> **EXERCISE GOAL**: Only one portion of the data is to be written out: from the line bearing "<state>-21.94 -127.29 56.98" through the line bearing "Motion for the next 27". Write it exactly as it appears.

> **EXTRACTED ENTRIES**:
=== Begin Enclosure ===

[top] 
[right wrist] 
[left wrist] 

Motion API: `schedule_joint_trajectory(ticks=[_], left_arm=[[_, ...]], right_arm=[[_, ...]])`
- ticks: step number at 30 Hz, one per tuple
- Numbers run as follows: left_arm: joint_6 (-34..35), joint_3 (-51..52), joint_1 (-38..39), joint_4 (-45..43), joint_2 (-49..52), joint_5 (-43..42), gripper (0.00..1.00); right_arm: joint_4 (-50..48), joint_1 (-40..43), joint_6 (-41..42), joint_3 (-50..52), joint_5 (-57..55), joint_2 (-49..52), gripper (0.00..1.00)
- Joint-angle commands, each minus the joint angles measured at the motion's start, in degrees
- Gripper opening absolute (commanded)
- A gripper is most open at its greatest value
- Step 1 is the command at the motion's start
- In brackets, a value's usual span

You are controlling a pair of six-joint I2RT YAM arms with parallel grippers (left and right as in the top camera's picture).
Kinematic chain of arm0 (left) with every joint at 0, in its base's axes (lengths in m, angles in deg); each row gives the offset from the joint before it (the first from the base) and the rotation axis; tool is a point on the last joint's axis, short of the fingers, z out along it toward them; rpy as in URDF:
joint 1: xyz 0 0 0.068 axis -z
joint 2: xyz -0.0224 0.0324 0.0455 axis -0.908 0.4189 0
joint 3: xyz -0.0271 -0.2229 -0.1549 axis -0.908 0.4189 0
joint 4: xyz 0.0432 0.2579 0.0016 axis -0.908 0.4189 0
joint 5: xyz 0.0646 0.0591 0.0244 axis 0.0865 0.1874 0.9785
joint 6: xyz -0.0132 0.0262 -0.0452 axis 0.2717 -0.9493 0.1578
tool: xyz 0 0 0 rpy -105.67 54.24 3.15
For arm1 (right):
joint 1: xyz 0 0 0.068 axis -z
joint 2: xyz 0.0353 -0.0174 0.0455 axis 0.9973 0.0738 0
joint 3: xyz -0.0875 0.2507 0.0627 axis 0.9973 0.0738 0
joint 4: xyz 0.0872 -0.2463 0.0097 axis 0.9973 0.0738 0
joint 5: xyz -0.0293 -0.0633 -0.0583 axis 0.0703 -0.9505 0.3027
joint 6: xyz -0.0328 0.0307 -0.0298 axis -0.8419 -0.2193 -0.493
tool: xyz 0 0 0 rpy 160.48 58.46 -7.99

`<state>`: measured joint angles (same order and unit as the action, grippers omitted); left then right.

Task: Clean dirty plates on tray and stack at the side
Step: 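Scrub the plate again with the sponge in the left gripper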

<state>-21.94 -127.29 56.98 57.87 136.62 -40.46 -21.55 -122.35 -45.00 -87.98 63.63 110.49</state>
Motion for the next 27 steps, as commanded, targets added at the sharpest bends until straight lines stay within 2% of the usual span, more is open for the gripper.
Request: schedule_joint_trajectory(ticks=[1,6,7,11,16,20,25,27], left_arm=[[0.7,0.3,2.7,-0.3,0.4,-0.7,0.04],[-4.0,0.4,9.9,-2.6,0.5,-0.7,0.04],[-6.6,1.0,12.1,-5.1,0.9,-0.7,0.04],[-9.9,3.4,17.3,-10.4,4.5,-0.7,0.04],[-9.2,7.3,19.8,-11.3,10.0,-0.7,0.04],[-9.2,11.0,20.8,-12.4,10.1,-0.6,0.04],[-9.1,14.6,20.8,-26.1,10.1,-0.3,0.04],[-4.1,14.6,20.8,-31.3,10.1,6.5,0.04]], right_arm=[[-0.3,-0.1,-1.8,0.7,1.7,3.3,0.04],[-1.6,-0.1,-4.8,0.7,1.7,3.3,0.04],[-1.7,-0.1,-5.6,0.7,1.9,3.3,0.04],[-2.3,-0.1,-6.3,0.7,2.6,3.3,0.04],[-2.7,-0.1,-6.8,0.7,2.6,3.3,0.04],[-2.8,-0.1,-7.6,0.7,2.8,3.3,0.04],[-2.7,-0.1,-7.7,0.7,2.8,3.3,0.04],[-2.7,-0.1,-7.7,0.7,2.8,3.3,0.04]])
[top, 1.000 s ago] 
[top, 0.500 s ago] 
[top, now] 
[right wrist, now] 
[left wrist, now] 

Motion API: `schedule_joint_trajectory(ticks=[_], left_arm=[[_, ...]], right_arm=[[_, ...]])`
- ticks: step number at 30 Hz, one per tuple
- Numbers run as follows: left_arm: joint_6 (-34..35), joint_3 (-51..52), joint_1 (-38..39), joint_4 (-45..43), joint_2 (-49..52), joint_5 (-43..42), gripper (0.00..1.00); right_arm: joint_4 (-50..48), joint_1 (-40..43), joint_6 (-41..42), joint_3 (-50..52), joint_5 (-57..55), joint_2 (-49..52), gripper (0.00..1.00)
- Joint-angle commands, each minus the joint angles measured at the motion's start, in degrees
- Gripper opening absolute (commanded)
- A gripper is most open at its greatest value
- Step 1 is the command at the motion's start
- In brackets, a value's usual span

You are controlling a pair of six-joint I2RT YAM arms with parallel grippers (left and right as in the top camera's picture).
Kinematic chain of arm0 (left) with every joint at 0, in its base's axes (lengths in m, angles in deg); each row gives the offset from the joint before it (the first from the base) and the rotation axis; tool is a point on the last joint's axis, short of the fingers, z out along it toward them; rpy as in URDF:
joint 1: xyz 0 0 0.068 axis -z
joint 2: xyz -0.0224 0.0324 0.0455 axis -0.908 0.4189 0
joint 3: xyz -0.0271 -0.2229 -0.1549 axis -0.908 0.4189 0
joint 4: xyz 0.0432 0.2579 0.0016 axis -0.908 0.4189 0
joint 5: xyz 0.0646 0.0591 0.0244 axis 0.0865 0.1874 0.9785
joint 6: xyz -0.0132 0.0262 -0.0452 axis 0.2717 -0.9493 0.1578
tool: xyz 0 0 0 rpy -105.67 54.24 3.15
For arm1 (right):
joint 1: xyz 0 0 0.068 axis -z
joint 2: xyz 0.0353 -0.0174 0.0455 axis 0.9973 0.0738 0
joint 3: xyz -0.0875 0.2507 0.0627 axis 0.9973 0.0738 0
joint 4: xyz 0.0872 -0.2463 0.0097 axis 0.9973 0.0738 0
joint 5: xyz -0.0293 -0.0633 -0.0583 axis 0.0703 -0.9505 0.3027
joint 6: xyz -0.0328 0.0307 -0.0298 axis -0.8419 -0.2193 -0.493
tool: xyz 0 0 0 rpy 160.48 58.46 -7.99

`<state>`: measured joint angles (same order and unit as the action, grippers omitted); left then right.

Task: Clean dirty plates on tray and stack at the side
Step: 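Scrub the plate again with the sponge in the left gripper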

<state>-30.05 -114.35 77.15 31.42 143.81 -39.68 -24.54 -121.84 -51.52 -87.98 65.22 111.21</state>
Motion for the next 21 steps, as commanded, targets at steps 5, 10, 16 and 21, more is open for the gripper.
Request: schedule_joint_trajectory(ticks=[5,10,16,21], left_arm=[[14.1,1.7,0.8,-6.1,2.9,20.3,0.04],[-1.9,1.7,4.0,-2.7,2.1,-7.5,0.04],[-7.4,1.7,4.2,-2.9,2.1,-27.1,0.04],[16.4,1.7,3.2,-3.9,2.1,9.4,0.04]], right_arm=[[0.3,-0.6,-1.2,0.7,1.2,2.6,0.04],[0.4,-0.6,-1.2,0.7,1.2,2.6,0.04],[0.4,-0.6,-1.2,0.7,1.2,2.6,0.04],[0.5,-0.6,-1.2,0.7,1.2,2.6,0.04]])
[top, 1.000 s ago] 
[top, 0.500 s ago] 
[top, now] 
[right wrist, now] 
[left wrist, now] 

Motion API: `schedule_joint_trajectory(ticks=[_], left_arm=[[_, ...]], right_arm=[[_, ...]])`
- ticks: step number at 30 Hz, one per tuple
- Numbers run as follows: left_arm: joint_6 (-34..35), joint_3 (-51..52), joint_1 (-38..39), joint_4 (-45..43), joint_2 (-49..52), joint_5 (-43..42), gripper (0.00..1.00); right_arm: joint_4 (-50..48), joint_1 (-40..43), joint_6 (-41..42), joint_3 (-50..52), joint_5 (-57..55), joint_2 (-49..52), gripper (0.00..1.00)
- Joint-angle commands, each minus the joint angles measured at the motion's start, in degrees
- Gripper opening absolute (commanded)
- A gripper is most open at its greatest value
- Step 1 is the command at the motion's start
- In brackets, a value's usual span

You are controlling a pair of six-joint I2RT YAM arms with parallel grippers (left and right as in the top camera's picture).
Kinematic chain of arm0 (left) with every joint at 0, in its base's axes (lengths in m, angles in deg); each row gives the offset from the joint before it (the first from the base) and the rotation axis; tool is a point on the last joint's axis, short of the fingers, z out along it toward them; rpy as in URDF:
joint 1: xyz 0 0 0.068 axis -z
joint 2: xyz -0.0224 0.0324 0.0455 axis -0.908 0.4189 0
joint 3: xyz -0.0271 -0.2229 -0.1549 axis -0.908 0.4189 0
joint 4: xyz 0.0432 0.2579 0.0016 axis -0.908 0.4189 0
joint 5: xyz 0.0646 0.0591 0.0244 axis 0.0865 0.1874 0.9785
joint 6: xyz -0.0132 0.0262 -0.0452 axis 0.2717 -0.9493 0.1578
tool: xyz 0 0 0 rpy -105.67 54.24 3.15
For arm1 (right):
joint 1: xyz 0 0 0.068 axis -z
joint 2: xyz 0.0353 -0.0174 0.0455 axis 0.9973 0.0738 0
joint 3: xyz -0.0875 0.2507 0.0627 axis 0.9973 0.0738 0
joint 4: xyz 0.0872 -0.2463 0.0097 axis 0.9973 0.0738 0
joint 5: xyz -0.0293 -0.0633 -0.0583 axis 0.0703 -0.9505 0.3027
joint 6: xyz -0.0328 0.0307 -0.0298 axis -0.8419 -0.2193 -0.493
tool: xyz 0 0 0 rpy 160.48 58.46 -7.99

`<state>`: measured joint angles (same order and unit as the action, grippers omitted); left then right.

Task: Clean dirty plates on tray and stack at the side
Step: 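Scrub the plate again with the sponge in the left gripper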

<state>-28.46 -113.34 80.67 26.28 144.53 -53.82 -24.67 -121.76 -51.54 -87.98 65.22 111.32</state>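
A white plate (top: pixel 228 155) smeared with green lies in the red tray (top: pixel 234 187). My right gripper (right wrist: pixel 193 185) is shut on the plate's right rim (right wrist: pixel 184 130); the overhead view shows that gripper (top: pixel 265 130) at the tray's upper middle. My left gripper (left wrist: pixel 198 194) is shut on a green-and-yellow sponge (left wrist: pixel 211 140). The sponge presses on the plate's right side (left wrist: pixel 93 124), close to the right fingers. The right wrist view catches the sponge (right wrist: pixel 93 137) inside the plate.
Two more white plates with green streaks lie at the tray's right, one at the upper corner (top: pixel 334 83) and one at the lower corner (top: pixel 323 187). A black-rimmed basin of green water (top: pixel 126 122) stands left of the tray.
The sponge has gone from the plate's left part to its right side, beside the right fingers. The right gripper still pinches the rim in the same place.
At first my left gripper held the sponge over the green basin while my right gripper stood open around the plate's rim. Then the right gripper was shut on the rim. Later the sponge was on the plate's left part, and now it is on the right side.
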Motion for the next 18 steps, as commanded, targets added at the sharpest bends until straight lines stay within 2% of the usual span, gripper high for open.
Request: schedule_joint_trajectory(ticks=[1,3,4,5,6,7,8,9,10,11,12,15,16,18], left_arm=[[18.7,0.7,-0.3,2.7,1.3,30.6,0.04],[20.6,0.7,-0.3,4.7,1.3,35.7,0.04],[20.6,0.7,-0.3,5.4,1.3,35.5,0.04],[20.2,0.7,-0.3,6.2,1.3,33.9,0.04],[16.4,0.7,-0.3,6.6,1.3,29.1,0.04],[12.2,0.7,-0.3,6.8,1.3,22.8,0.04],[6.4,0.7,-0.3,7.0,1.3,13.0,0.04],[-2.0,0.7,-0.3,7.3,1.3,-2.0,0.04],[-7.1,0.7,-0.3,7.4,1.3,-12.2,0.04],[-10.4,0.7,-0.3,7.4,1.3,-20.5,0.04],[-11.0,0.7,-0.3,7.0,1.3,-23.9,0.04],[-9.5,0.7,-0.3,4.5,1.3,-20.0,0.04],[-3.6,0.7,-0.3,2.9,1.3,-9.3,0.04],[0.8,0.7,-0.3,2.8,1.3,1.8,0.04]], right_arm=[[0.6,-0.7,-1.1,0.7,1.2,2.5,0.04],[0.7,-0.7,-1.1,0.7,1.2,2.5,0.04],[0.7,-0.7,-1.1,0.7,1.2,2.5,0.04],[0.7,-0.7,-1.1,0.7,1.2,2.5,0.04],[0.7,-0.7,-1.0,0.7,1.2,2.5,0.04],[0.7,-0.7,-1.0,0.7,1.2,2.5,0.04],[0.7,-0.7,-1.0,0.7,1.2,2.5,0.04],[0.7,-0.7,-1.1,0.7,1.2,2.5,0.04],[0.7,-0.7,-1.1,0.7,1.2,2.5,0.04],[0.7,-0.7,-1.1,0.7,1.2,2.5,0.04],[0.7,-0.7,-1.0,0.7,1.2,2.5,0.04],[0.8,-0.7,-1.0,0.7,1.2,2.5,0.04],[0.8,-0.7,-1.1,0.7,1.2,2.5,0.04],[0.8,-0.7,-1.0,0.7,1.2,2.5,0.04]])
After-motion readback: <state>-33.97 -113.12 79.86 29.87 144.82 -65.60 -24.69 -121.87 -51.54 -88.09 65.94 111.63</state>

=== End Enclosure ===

> **SOLUTION BELOW**:
<state>-21.94 -127.29 56.98 57.87 136.62 -40.46 -21.55 -122.35 -45.00 -87.98 63.63 110.49</state>
Motion for the next 27 steps, as commanded, targets added at the sharpest bends until straight lines stay within 2% of the usual span, more is open for the gripper.

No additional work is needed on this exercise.